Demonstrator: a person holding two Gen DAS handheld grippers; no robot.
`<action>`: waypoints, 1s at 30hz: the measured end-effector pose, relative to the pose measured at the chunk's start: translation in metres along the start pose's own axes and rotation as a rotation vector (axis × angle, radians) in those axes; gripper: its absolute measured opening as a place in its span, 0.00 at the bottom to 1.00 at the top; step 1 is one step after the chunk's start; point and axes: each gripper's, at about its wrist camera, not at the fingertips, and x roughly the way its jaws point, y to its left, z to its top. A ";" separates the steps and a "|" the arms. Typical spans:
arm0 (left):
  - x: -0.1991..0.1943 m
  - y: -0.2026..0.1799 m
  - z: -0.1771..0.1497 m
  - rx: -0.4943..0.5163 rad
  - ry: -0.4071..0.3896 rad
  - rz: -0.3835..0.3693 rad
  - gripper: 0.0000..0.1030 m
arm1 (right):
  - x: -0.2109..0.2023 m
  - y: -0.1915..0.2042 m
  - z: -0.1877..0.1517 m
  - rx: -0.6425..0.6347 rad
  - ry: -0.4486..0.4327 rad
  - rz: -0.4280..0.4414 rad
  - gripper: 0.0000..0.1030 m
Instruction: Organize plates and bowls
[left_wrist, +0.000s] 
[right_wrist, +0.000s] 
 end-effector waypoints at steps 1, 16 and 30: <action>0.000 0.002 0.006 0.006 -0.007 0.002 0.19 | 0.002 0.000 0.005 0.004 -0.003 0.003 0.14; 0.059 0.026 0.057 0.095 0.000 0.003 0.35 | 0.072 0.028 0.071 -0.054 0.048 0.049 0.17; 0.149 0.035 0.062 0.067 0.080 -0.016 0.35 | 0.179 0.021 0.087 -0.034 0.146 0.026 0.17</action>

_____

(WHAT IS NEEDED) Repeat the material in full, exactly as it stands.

(RESPONSE TO THIS EXERCISE)
Demonstrator: a person holding two Gen DAS handheld grippers; no robot.
`<action>`: waypoints, 1s at 30hz: the measured end-effector pose, relative to the pose measured at the chunk's start: translation in metres along the start pose's own axes and rotation as a rotation vector (axis × angle, radians) in those axes; gripper: its absolute measured opening as a place in its span, 0.00 at the bottom to 1.00 at the top; step 1 is one step after the chunk's start; point and axes: each gripper's, at about its wrist camera, not at the fingertips, and x roughly the way its jaws point, y to its left, z to its top. A ";" separates the steps and a "|" the arms. Typical spans:
arm0 (left):
  - x: -0.1991..0.1943 m
  - y: -0.2026..0.1799 m
  - z: -0.1771..0.1497 m
  - rx: -0.4943..0.5163 rad
  - ry: -0.4071..0.3896 rad
  - rz: -0.3835..0.3693 rad
  - gripper: 0.0000..0.1030 m
arm1 (right):
  - x: -0.2109..0.2023 m
  - y: -0.1915..0.2042 m
  - z: -0.1877..0.1517 m
  - rx: -0.6425..0.6347 rad
  - ry: -0.4486..0.4327 rad
  - rz: -0.4280..0.4414 rad
  - gripper: 0.0000..0.1030 m
Instruction: Organize plates and bowls
[left_wrist, +0.000s] 
[right_wrist, +0.000s] 
 end-effector waypoints at steps 1, 16 and 30: <action>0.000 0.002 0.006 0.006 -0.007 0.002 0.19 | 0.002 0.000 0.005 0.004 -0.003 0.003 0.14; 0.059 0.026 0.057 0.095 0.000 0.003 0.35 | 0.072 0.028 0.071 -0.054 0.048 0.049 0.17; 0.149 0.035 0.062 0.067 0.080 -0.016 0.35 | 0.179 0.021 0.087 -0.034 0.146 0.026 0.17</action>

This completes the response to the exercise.